Source data below:

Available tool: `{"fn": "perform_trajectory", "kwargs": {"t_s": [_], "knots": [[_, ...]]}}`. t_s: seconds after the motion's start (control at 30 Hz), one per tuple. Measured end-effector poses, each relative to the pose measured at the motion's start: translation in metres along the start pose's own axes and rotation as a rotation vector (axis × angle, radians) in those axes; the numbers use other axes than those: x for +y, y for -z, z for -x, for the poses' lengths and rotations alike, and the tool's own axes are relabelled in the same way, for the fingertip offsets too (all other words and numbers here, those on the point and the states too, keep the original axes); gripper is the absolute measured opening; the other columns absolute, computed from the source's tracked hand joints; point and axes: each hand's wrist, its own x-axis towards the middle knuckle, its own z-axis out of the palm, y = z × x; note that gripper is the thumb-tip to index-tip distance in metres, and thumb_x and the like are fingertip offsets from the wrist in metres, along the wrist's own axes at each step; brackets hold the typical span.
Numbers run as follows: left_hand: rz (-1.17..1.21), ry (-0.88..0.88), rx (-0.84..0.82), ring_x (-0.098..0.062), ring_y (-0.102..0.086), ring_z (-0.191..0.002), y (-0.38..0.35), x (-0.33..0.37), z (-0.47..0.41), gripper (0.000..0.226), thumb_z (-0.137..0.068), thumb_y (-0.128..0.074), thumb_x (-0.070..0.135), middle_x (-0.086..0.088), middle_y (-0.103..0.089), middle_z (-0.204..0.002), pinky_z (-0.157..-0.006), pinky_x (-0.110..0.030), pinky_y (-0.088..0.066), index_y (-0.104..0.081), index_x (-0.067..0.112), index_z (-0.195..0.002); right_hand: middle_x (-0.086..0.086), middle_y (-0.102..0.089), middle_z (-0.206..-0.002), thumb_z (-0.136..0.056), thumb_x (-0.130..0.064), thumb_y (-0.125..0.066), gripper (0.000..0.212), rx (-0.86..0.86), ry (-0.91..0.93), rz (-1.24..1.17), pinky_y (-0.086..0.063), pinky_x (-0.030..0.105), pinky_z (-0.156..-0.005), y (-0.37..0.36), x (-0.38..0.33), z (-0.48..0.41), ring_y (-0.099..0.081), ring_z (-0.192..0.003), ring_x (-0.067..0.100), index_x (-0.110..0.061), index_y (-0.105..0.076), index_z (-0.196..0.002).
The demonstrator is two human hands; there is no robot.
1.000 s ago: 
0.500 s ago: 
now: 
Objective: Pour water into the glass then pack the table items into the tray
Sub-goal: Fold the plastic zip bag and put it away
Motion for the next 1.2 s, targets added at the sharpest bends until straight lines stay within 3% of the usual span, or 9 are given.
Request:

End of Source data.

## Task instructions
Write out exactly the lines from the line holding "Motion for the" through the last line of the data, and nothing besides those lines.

## Result for this task
Motion for the next 1.2 s, targets added at the sharpest bends until straight lines stay within 3% of the usual span, or 9 are given.
Request:

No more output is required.